CARDA search dogs are extremely socialized animals and are very different than most law enforcement patrol K-9s. Our dogs represent a wide variety of breeds and are tested extensively for temperament. CARDA dogs are exposed to a wide variety of conditions and are expected to function in almost any environment they are placed in. Minimum dog training requirements include socialization, obedience, agility, transport, and helicopter orientation. As a team, the dog and handler must pass a series of search tests to become "mission-ready". On average, it takes two years for a handler-dog team to become "mission-ready". Mission-ready teams must participate in on-going training throughout the year as well as periodic recertification.
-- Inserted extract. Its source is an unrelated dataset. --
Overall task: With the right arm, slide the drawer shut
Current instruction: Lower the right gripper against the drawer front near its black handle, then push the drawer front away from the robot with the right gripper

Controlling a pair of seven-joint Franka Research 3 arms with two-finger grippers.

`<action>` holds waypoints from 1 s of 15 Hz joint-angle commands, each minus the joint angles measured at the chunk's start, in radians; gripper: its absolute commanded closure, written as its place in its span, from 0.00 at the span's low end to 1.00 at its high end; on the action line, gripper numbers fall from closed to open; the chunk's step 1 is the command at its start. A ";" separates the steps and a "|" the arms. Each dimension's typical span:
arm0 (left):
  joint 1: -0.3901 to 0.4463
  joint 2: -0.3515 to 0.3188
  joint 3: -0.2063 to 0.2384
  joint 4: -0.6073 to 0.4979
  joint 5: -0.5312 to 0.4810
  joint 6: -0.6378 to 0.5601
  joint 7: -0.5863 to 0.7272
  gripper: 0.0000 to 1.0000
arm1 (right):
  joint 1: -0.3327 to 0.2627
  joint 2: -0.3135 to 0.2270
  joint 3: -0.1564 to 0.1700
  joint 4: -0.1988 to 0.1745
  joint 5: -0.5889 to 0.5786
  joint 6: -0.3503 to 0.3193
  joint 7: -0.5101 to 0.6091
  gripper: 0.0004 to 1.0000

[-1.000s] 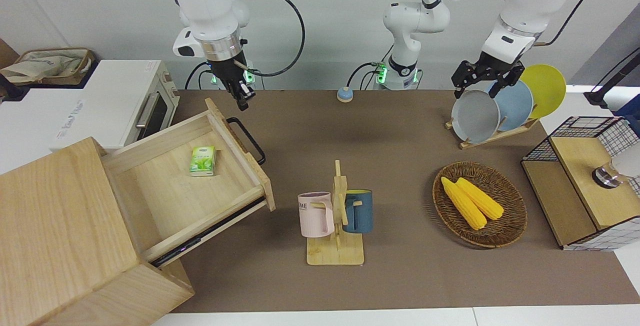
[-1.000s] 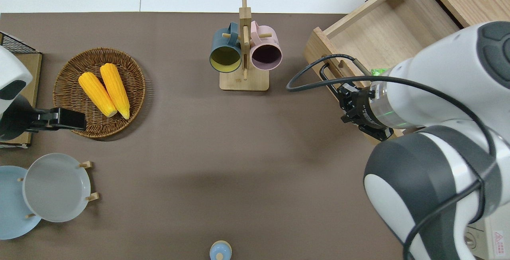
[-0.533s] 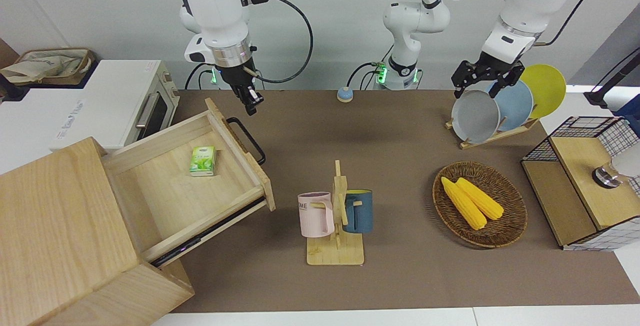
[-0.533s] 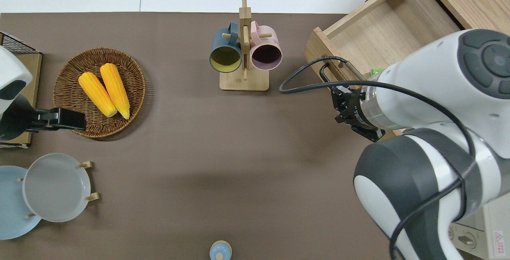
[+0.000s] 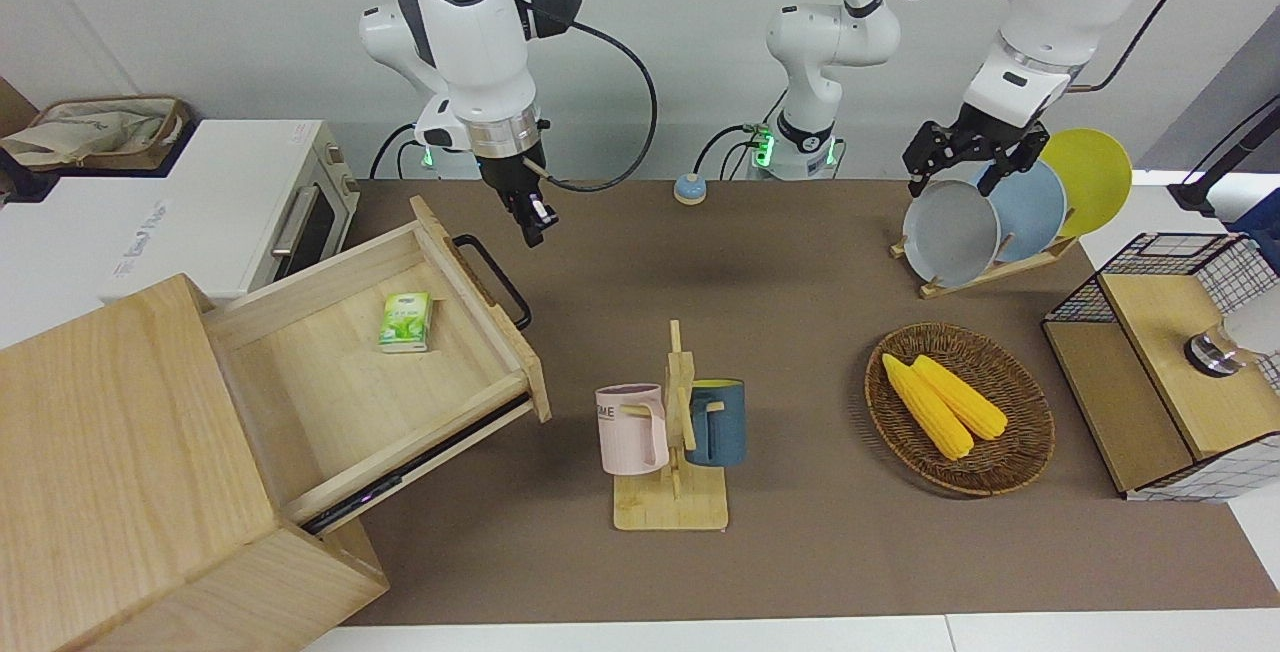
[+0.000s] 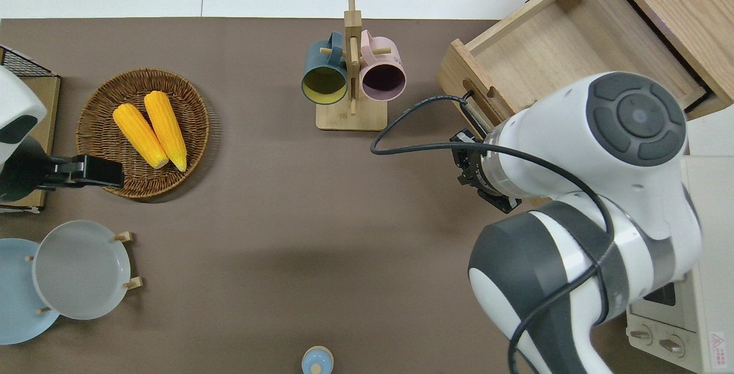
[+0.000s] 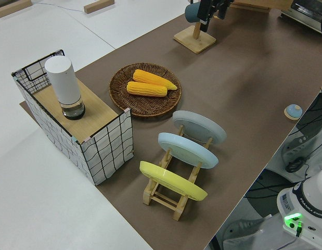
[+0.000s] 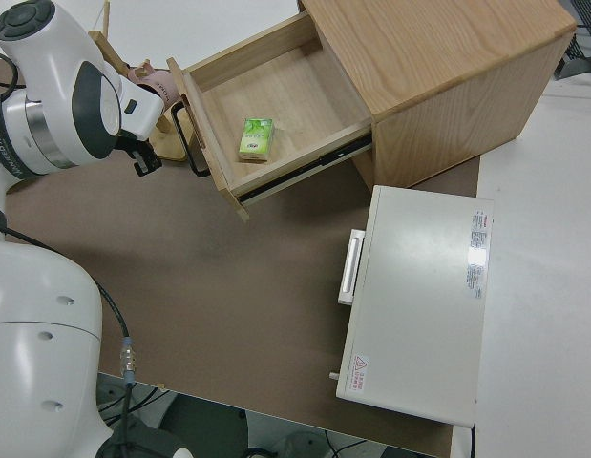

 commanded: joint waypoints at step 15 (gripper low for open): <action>-0.004 -0.008 0.004 0.002 0.013 -0.014 0.001 0.00 | 0.066 0.064 -0.042 -0.023 -0.080 0.031 0.097 1.00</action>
CARDA dog teams have been used in numerous search situations including:
- High profile abduction cases
- Pacifica and Love Creek Mud Slides
- Mexico City Earthquake
- San Bruno pipeline explosion
- Boulder Brook Mud Slide
- San Francisco's Bay Industrial Park Explosion and Fire
- 29 Palms
- San Bernadino Train Derailment
- Loma Prieta Earthquake
- Oakland firestorm
- L.A. Riots
- Yosemite National Park Rock Slides / Missing Hikers
- Berkeley Homicides
- Coalinga Earthquake
- Northridge (Los Angeles) Earthquake
- Chemical Plant Explosion
- Oklahoma City Bombing - 5 dog teams participated
Some CARDA members are also part of the FEMA (Federal Emergency Management Agency) Disaster program. These teams are used not only throughout the state of California, but also when other states and countries need disaster-trained rescue dogs.